Bankim Bhavsar has posted comments on this change. ( 
http://gerrit.cloudera.org:8080/16936 )

Change subject: [master] KUDU-2181 Raft ChangeConfig request to remove a master
......................................................................


Patch Set 1:

(24 comments)

http://gerrit.cloudera.org:8080/#/c/16936/1//COMMIT_MSG
Commit Message:

http://gerrit.cloudera.org:8080/#/c/16936/1//COMMIT_MSG@12
PS1, Line 12: tests
> I'm curious what's the behavior of Kudu client when a master is removed und
That's a good point and I guess applies to both addition and removal of masters 
but more so to removal of masters.
Let me address and looking into it as a follow-up change.

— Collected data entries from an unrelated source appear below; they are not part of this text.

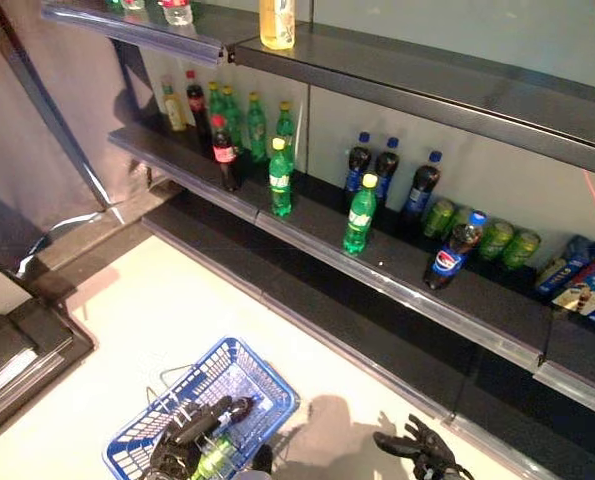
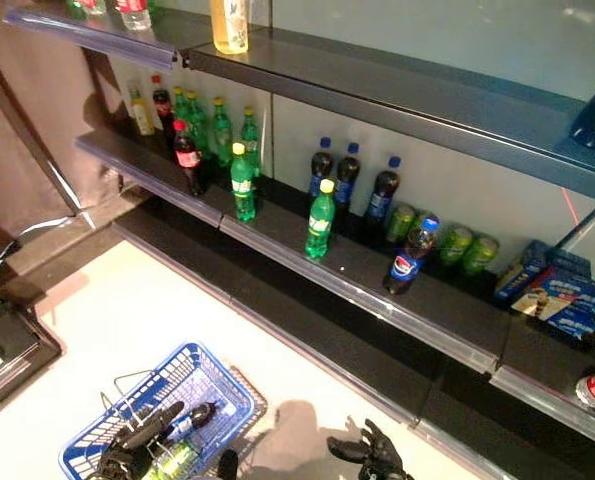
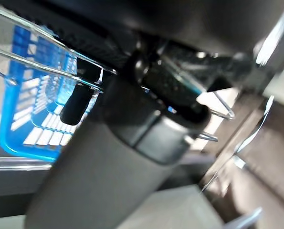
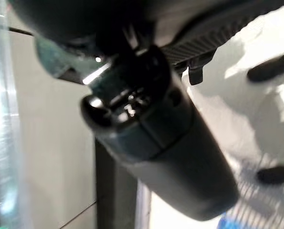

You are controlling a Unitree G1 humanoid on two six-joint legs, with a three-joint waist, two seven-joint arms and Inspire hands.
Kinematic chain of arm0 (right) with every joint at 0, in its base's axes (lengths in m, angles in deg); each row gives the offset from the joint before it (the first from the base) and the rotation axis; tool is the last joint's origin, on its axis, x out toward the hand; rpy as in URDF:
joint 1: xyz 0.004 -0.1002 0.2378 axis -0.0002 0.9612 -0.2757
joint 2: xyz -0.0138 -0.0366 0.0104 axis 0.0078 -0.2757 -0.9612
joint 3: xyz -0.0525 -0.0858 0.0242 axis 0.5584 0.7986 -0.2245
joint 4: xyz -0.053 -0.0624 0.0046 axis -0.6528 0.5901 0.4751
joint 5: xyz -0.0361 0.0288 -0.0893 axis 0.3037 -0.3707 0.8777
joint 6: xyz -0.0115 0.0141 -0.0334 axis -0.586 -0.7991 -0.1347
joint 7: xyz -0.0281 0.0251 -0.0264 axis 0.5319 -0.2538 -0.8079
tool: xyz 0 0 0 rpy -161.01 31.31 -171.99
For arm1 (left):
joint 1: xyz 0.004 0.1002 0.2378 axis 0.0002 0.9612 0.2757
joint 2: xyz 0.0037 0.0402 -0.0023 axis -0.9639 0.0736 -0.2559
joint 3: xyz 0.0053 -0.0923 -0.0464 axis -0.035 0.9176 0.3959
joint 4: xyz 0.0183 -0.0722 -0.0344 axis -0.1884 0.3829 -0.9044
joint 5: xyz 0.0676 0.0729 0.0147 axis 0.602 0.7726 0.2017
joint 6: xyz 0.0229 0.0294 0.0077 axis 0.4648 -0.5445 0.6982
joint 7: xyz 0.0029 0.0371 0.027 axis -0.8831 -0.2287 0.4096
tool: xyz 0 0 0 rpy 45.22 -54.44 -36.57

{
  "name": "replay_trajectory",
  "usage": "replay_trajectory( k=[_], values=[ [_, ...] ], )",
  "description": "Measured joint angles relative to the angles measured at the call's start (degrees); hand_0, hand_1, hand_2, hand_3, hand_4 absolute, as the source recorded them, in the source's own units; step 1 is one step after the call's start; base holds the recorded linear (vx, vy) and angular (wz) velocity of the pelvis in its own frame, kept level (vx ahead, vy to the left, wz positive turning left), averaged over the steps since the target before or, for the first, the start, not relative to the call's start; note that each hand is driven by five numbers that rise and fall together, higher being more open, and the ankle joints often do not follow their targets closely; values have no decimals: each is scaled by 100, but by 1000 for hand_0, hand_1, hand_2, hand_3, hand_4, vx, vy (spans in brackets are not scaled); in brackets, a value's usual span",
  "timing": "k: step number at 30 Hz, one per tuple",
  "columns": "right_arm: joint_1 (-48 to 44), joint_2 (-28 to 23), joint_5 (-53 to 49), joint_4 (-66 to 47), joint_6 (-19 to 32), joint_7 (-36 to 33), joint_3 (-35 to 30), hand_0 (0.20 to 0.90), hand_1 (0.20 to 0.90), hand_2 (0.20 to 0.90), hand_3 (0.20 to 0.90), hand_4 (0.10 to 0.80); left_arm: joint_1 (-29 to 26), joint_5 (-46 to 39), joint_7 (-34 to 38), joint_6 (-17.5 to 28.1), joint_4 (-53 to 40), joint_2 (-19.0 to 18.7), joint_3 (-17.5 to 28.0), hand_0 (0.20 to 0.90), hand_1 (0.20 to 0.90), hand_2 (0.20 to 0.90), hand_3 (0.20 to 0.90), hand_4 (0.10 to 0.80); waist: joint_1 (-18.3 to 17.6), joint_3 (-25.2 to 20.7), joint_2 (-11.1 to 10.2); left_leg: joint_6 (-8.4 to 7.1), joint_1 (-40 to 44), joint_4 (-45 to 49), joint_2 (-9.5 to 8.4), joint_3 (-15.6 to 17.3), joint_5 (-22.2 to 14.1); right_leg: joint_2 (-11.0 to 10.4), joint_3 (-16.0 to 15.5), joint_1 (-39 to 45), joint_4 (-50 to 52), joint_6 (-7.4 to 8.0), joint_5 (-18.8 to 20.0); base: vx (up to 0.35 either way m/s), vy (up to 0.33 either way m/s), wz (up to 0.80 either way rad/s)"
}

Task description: Pick up the drink and place into the basket.

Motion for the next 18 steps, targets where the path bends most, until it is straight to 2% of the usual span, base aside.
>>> replay_trajectory(
  k=[1, 2, 3, 4, 5, 6, 7, 8, 9, 10, 11, 12, 13, 14, 15, 16, 17, 18],
  values=[
    [-14, 12, 124, 268, 13, -2, -19, 900, 900, 900, 900, 800, -111, -20, 14, 91, 202, 101, 84, 300, 300, 300, 200, 100, 14, -16, 63, -30, -98, 1, 63, 18, 68, 65, -153, 21, -19, -27, 21, -93, 49, 46],
    [-1, 12, 195, 411, 8, -7, -25, 900, 900, 900, 900, 800, -161, -29, 29, 112, 318, 124, 98, 300, 300, 300, 200, 100, 3, -13, 100, 8, -178, -4, 102, 77, 90, 85, -287, 33, -28, -60, 29, -114, 119, 95],
    [11, 37, 251, 707, 3, -31, -30, 900, 900, 900, 900, 800, -382, -33, 91, 125, 530, 124, 128, 300, 300, 300, 200, 100, 13, 11, 116, 256, -334, -24, 209, 588, -51, 90, -576, 55, -4, -88, 55, -100, 184, 118],
    [31, 53, 273, 881, -21, -71, -43, 900, 900, 900, 900, 800, -563, -27, 161, 129, 685, 87, 158, 300, 300, 300, 200, 100, 12, 15, 29, 477, -388, 3, 277, 1152, -326, -36, -834, 53, -10, -106, 56, -63, 181, 121],
    [40, 59, 275, 1011, -3, -105, -92, 900, 900, 900, 900, 800, -678, -12, 202, 148, 806, 69, 162, 300, 300, 300, 200, 100, -17, 91, -20, 389, -391, 81, 329, 1518, -547, -142, -1042, 81, -57, -108, 74, 16, 242, 84],
    [-1, 63, 277, 1123, 1, -127, -133, 900, 900, 900, 900, 800, -755, -11, 224, 147, 899, 57, 211, 300, 300, 300, 200, 100, -8, 158, -117, 313, -395, 161, 330, 1612, -470, -258, -1127, 83, -91, -103, 79, 84, 342, 33],
    [-64, 19, 304, 1196, 2, -152, -242, 900, 900, 900, 900, 800, -719, -17, 275, 171, 968, 78, 275, 300, 300, 300, 200, 100, 15, 156, -181, 244, -336, 480, 233, 1420, -468, -466, -1114, 33, -67, -75, 94, 99, 352, -3],
    [-107, 4, 318, 1227, 8, -158, -319, 900, 900, 900, 900, 800, -704, -17, 319, 196, 1023, 101, 315, 300, 300, 300, 200, 100, 17, 154, -209, 257, -276, 642, 163, 1231, -477, -564, -1035, 28, -34, -34, 89, 107, 408, -28],
    [-126, -72, 395, 1251, 7, -154, -430, 900, 900, 900, 900, 800, -619, -37, 374, 234, 1108, 187, 390, 300, 300, 300, 200, 100, -11, 140, -184, 242, -31, 821, 68, 1063, -492, -664, -895, 4, 30, 122, 119, 88, 304, -15],
    [-95, -129, 418, 1255, 4, -146, -512, 900, 900, 900, 900, 800, -581, -64, 398, 281, 1127, 274, 426, 300, 300, 300, 200, 100, -88, 89, -93, 8, 112, 706, 107, 1019, -685, -663, -859, -19, 85, 236, 96, 138, 449, 7],
    [-115, -106, 426, 1349, 26, -132, -588, 900, 900, 900, 900, 800, -568, -87, 430, 314, 1140, 311, 444, 300, 300, 300, 200, 100, -170, 106, -87, -98, 152, 606, 79, 1018, -729, -693, -814, -15, 175, 342, 40, 133, 389, 30],
    [-160, 80, 420, 1630, 114, -49, -785, 900, 900, 900, 900, 800, -674, -108, 493, 340, 1195, 265, 464, 300, 300, 300, 200, 100, -190, 207, -300, -14, 197, 575, -53, 1140, -731, -858, -624, -6, 321, 345, 23, 172, 471, 32],
    [-235, 229, 417, 1858, 167, -33, -822, 900, 900, 900, 900, 800, -755, -105, 501, 358, 1206, 171, 462, 300, 300, 300, 200, 100, -153, 240, -418, 50, 168, 563, -99, 1231, -784, -927, -580, 3, 325, 321, 10, 154, 391, 31],
    [-278, 488, 415, 2178, 239, -1, -877, 900, 900, 900, 900, 800, -797, -90, 536, 330, 1264, -1, 465, 300, 300, 300, 200, 100, -168, 233, -710, 98, 102, 625, -168, 1412, -837, -1112, -577, -26, 354, 319, 33, 179, 480, 28],
    [-299, 585, 414, 2293, 289, 0, -875, 900, 900, 900, 900, 800, -847, -73, 559, 324, 1355, -58, 470, 300, 300, 300, 200, 100, -163, 257, -805, 127, 114, 632, -207, 1431, -838, -1130, -581, -33, 433, 320, 34, 200, 566, 24],
    [-288, 722, 411, 2347, 404, -24, -995, 900, 900, 900, 900, 800, -901, -53, 578, 288, 1531, -93, 491, 300, 300, 300, 200, 100, -168, 265, -890, 235, 108, 708, -313, 1455, -903, -1284, -562, -145, 773, 321, 95, 195, 562, 25],
    [-298, 742, 410, 2345, 454, -89, -1025, 900, 900, 900, 900, 800, -962, -47, 582, 284, 1658, -118, 483, 300, 300, 300, 200, 100, -198, 282, -901, 286, 103, 785, -314, 1493, -963, -1362, -564, -163, 957, 301, 108, 199, 601, 44],
    [-283, 697, 400, 2333, 516, -162, -1036, 900, 900, 900, 900, 800, -988, -16, 597, 221, 1770, -170, 422, 300, 300, 300, 200, 100, -223, 295, -879, 372, 233, 795, -381, 1641, -1013, -1543, -565, -265, 1440, 252, 165, 143, 467, 41]
  ],
)
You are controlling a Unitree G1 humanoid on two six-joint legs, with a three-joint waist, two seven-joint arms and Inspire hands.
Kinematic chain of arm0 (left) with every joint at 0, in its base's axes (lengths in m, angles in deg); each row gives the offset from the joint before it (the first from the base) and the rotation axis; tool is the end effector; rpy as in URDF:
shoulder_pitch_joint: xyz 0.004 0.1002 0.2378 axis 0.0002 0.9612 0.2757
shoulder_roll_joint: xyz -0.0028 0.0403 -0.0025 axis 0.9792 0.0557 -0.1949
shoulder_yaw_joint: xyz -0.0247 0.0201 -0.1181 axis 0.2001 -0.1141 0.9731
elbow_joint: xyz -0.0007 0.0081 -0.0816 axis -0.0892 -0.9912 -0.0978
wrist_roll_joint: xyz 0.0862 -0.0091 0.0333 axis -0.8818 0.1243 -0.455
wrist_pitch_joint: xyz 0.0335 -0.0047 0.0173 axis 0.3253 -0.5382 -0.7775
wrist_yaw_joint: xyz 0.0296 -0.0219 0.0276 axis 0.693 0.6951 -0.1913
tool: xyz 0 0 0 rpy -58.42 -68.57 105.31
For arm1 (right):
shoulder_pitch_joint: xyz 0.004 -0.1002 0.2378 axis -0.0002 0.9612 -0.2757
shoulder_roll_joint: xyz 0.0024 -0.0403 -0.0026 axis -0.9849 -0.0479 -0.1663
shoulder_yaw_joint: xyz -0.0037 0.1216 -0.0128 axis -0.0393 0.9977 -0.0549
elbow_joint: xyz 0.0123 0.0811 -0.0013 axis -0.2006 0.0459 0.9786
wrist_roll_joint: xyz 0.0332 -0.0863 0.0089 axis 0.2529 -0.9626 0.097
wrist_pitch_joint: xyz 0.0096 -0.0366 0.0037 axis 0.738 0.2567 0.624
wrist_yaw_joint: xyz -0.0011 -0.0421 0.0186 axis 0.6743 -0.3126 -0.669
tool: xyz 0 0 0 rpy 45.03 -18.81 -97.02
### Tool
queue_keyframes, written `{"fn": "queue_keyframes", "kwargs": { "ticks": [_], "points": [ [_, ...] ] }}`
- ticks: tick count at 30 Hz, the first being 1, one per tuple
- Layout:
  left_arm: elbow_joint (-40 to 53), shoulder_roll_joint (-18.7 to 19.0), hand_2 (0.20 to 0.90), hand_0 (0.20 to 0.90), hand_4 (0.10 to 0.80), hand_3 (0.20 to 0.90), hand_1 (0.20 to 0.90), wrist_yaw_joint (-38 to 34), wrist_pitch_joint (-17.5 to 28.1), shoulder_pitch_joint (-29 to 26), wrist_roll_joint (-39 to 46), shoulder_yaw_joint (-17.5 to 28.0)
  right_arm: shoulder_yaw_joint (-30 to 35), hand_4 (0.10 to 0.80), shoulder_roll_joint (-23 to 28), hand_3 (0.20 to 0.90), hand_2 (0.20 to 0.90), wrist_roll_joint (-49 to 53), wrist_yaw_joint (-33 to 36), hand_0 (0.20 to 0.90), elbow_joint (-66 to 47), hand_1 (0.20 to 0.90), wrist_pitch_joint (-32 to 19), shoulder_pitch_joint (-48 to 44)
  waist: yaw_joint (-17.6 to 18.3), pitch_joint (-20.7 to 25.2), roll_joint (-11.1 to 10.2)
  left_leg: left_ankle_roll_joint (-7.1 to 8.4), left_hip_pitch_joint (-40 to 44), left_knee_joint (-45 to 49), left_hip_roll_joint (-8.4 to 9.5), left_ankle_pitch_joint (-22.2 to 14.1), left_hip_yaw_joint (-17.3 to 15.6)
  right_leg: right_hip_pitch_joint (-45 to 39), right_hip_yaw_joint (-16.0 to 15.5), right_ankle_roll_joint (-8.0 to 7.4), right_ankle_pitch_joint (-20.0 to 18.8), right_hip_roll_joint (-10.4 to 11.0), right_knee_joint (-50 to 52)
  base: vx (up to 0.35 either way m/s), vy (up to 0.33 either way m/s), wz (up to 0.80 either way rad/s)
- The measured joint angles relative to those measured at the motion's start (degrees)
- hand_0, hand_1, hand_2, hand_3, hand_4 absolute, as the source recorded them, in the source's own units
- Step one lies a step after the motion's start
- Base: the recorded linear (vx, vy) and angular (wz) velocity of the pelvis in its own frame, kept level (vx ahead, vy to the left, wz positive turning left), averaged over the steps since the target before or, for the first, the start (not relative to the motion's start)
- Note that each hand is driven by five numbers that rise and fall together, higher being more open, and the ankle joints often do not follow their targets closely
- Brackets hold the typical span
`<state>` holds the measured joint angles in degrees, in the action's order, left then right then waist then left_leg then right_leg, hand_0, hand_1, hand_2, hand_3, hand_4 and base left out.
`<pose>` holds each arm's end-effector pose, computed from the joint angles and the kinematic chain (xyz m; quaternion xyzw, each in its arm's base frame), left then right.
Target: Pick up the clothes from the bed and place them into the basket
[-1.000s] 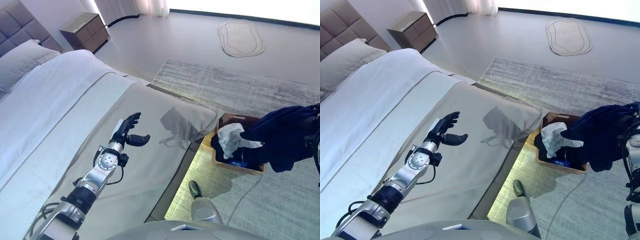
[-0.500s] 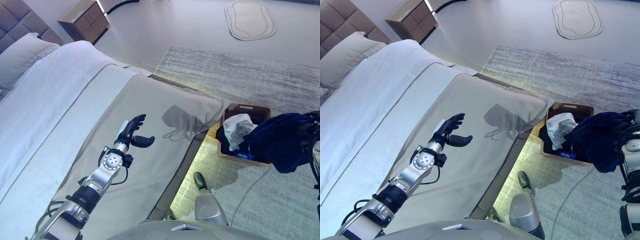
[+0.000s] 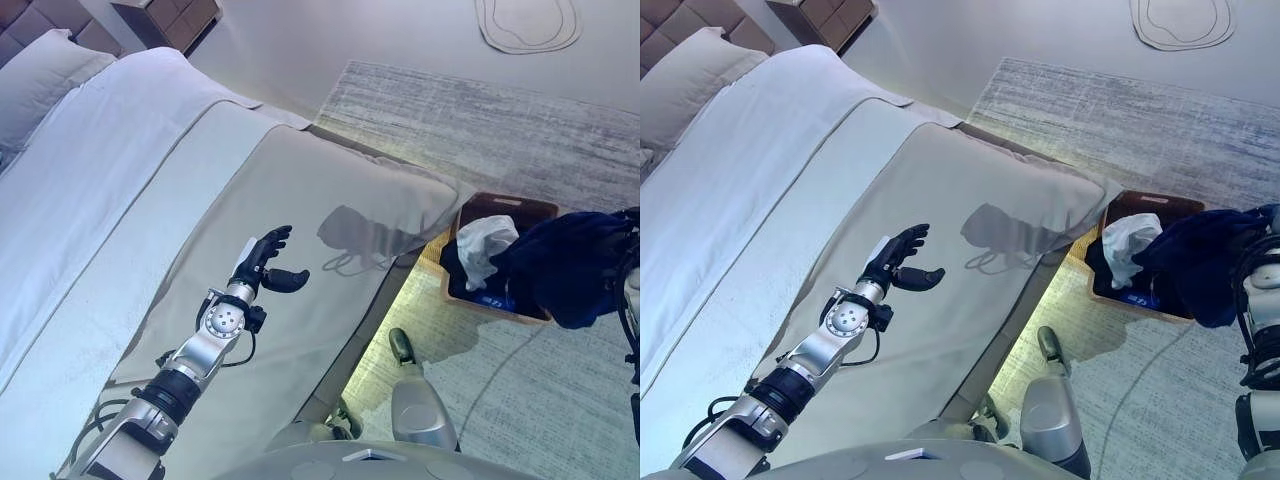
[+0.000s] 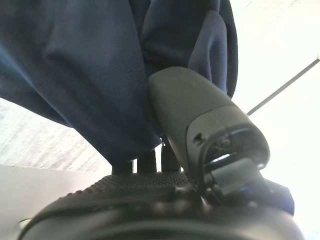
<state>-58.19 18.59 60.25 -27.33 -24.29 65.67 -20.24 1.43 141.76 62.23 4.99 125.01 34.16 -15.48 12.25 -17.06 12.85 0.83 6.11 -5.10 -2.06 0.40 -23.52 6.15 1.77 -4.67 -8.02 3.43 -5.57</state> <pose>0.2237 0.1780 -0.0007 0.1952 0.1127 -0.0906 0.9701 0.2327 -0.4043 0.1175 -0.3919 0.1901 -0.3428 0.8323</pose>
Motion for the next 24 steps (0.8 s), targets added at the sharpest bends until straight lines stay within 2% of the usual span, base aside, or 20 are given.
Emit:
{"fn": "queue_keyframes", "kwargs": {
  "ticks": [5,6,7,24],
  "points": [
    [0.09,0.00,0.900,0.900,0.800,0.900,0.900,0.32,0.03,0.00,0.00,0.02,0.00,0.100,0.00,0.200,0.300,0.01,0.34,0.300,-0.10,0.300,0.15,-0.01,-0.90,-0.09,0.27,0.18,-0.15,0.01,-0.13,0.12,0.29,-0.01,-0.39,0.03,-0.02,0.01,0.01,-0.001,-0.008,0.02],
    [0.09,0.00,0.900,0.900,0.800,0.900,0.900,0.50,0.05,0.00,0.00,0.02,0.00,0.144,0.01,0.244,0.338,0.00,0.53,0.338,-0.10,0.338,0.16,-0.01,-1.03,-0.09,0.27,0.21,-0.21,0.01,-0.15,0.16,0.43,-0.02,-0.54,0.13,-0.09,0.03,0.01,-0.001,-0.015,0.08],
    [0.09,0.00,0.900,0.900,0.800,0.900,0.900,0.75,0.06,0.00,0.00,0.03,0.00,0.800,0.02,0.900,0.900,0.00,0.53,0.900,-0.10,0.900,0.20,-0.01,-1.10,-0.09,0.28,0.23,-0.29,0.01,-0.16,0.19,0.55,-0.02,-0.65,0.13,-0.09,0.03,0.01,-0.001,-0.011,0.07],
    [0.09,0.02,0.900,0.900,0.800,0.900,0.900,1.54,0.32,0.00,-0.01,0.04,-0.11,0.800,0.02,0.900,0.900,-0.02,0.40,0.900,2.16,0.900,0.91,-0.20,-1.79,-0.09,0.27,0.74,-0.35,0.01,-0.73,0.82,1.79,-0.59,-1.94,0.03,-0.01,-0.04,0.27,0.013,0.001,0.03]
  ]
}}
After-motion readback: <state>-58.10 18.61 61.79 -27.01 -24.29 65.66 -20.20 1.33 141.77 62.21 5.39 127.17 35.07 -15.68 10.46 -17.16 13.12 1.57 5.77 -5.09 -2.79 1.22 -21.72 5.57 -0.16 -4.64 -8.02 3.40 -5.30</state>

http://gerrit.cloudera.org:8080/#/c/16936/1/src/kudu/master/dynamic_multi_master-test.cc
File src/kudu/master/dynamic_multi_master-test.cc:

http://gerrit.cloudera.org:8080/#/c/16936/1/src/kudu/master/dynamic_multi_master-test.cc@254
PS1, Line 254: cluster
> nit: it would be great to document the 'cluster' parameter as well in the c
Done


http://gerrit.cloudera.org:8080/#/c/16936/1/src/kudu/master/dynamic_multi_master-test.cc@346
PS1, Line 346:       if (master != HostPort()) {
             :         *req.mutable_rpc_addr() = HostPortToPB(master);
             :       }
> What does it mean for this to be called with an unset 'master' field? Would
Done


http://gerrit.cloudera.org:8080/#/c/16936/1/src/kudu/master/dynamic_multi_master-test.cc@474
PS1, Line 474: TransferMasterLeadershipAndVerify
> nit: "verify" is a bit overloaded, especially when in a file that can misco
Done


http://gerrit.cloudera.org:8080/#/c/16936/1/src/kudu/master/dynamic_multi_master-test.cc@787
PS1, Line 787: // When an ExternalMiniCluster is restarted after removal of a 
master then one of the
             :   // remaining masters can get reassigned to the same wal dir 
which was previously assigned
             :   // to the removed master. This causes problems during 
verification, so we always try to
             :   // remove the last master in terms of index for test purposes.
> Does this problem go away if, rather than creating a new mini cluster, we j
ExternalMiniCluster interface doesn't allow updating the masters or more 
specifically the ExternalMiniClusterOptions on restart. Hence currently that's 
not an option.


http://gerrit.cloudera.org:8080/#/c/16936/1/src/kudu/master/dynamic_multi_master-test.cc@805
PS1, Line 805:   // We need at least 1 operation for the leader in current term 
before initiating ChangeConfig.
> I thought this happens by replicating a no-op when first becoming leader. O
I did hit following error during development of the test and now that I recall 
it was intermittent. So there is a possibility of a race when the no-op doesn't 
finish before initiating the ChangeConfig request.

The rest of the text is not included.